Raw data: Begin

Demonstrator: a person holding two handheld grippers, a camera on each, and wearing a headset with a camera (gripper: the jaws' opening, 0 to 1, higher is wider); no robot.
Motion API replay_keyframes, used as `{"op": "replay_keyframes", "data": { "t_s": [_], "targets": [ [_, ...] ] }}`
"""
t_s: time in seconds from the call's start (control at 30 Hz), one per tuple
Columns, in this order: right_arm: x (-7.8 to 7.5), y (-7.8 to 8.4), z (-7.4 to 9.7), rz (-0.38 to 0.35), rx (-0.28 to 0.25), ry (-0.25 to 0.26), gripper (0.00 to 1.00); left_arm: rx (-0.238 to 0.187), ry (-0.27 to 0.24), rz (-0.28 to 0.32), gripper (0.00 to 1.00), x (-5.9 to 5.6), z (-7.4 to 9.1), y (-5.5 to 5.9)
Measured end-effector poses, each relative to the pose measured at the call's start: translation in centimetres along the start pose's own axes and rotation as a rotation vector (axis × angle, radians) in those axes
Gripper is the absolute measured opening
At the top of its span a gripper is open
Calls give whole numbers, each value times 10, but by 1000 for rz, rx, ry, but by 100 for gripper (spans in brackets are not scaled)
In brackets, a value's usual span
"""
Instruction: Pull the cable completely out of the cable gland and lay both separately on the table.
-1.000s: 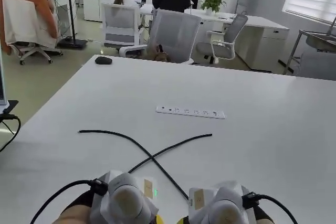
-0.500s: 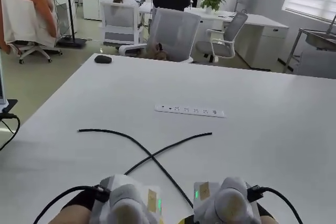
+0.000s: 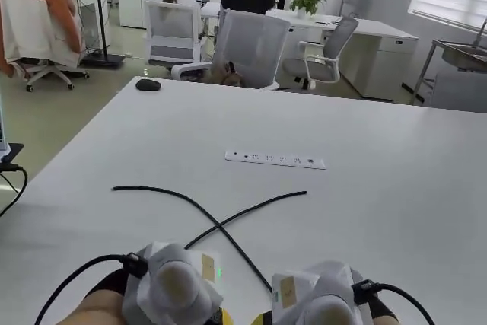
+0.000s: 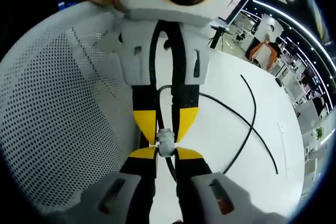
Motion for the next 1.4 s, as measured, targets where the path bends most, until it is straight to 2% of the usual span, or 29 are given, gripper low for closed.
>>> {"op": "replay_keyframes", "data": {
  "t_s": [0.1, 0.27, 0.3, 0.33, 0.37, 0.4, 0.47, 0.53, 0.57, 0.67, 0.73, 0.87, 0.93, 0.97, 1.0, 1.07, 1.1, 1.17, 1.23, 1.3, 1.37, 1.4],
  "targets": [
    [0, -4, 0, 51, 5, 33, 11, -36, 10, 141, 16, 5, 4, 2],
    [1, -13, 3, 152, 18, 105, 11, -98, 20, 312, 16, 13, 9, 5],
    [1, -12, 2, 148, 17, 103, 11, -106, 25, 341, 16, 13, 10, 6],
    [-1, -10, 0, 137, 13, 99, 12, -100, 26, 334, 16, 14, 11, 7],
    [-3, -8, -1, 101, 8, 95, 12, -96, 21, 313, 16, 13, 10, 6],
    [-3, -6, -3, 70, 6, 86, 12, -80, 11, 249, 16, 12, 9, 6],
    [-3, -3, -4, -1, 13, 51, 13, -41, -5, 77, 16, 6, 6, 1],
    [-4, -2, -4, 1, 24, 49, 17, -10, -14, -41, 16, 0, 0, -4],
    [-3, 0, -4, -4, 29, 40, 19, 8, -20, -150, 16, -4, -2, -7],
    [-2, 3, -5, -20, 36, 13, 19, 58, -36, -316, 16, -12, -6, -11],
    [-1, 5, -6, -26, 47, -7, 18, 59, -46, -363, 16, -13, -7, -14],
    [-1, 6, -6, -45, 49, -17, 13, 51, -49, -371, 16, -11, -7, -13],
    [-1, 7, -6, -35, 48, -13, 13, 45, -46, -334, 16, -6, -8, -11],
    [-1, 6, -6, -19, 53, -1, 13, 35, -46, -288, 16, -4, -8, -11],
    [-2, 6, -6, -1, 58, 12, 13, 31, -47, -266, 16, -3, -8, -10],
    [-3, 4, -5, 35, 62, 33, 13, 3, -41, -186, 16, 0, -6, -9],
    [-2, 3, -5, 49, 57, 40, 13, -12, -34, -111, 16, 1, -3, -8],
    [-3, -1, -3, 98, 55, 68, 12, -48, -31, -8, 16, 6, 0, -7],
    [-3, -2, -3, 109, 56, 71, 12, -65, -19, 51, 16, 7, 1, -5],
    [-2, -1, -4, 127, 55, 70, 12, -69, -9, 97, 16, 6, 1, -4],
    [-2, -1, -6, 122, 60, 64, 13, -59, -8, 82, 16, 5, 0, -4],
    [-3, 0, -7, 105, 71, 74, 13, -46, -20, 47, 16, 5, -1, -4]
  ]
}}
Point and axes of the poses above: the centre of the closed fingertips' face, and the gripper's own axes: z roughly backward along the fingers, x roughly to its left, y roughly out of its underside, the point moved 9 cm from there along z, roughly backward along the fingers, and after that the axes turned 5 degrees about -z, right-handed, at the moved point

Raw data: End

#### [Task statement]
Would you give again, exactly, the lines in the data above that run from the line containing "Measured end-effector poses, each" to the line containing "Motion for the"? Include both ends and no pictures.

#### [Task output]
Measured end-effector poses, each relative to the pose measured at the call's start: translation in centimetres along the start pose's own axes and rotation as a rotation vector (axis × angle, radians) in those axes
Gripper is the absolute measured opening
At the top of its span a gripper is open
Calls give whole numbers, each value times 10, but by 1000 for rz, rx, ry, but by 100 for gripper (spans in brackets are not scaled)
In brackets, a value's usual span
"""
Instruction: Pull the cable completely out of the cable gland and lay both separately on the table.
-1.000s: 
-0.500s: 
+0.000s: 
+0.000s: 
Motion for the next 1.4 s, as measured, targets where the path bends most, until it is straight to 2% of the usual span, or 29 are given, gripper low for closed.

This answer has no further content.